:: INSTRUCTIONS TO FOLLOW ::
Up to and including the line containing "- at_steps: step", retype each line of the listing below exactly, beginning with the first.

:: DATASET CONTENT ::
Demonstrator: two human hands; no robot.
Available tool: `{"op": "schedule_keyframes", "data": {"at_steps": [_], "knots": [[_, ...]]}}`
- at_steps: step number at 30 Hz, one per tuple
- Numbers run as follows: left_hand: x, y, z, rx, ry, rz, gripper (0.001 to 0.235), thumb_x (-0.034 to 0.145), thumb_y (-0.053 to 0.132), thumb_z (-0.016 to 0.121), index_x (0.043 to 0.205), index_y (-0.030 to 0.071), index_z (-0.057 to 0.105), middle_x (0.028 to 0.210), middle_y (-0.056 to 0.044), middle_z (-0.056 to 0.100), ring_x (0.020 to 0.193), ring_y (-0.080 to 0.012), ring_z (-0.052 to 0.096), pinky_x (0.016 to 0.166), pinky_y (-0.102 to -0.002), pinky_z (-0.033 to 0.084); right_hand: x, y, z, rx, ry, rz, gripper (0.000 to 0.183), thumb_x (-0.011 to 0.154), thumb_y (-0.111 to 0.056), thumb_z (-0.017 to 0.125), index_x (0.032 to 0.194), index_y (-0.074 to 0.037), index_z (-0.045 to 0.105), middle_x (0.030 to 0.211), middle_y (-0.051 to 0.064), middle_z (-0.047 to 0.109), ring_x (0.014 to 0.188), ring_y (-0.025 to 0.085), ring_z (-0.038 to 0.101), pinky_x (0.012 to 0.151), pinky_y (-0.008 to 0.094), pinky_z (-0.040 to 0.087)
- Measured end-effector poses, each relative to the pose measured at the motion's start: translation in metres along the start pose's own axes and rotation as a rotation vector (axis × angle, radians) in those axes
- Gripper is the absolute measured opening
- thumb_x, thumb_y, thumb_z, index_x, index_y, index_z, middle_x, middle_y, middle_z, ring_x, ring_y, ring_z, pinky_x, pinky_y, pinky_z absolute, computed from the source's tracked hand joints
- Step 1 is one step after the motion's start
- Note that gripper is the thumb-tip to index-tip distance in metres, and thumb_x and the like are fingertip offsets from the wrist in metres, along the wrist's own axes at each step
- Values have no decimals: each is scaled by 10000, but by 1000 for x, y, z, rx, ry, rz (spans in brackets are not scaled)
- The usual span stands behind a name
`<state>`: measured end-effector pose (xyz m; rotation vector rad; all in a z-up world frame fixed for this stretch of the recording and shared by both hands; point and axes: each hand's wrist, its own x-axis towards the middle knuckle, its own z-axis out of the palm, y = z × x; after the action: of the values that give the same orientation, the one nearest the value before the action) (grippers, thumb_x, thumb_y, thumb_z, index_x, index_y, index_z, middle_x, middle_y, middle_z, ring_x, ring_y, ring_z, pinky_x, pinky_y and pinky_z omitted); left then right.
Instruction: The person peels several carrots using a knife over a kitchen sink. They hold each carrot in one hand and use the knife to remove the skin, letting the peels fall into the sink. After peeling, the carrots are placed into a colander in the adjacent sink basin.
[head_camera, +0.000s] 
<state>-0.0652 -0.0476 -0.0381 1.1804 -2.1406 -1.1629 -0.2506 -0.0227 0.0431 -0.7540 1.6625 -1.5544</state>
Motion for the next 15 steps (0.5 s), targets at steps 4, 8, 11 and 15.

:: RESULT OF THE TASK ::
Demonstrator: two human hands; no robot.
Available tool: `{"op": "schedule_keyframes", "data": {"at_steps": [_], "knots": [[_, ...]]}}`
- at_steps: step number at 30 Hz, one per tuple

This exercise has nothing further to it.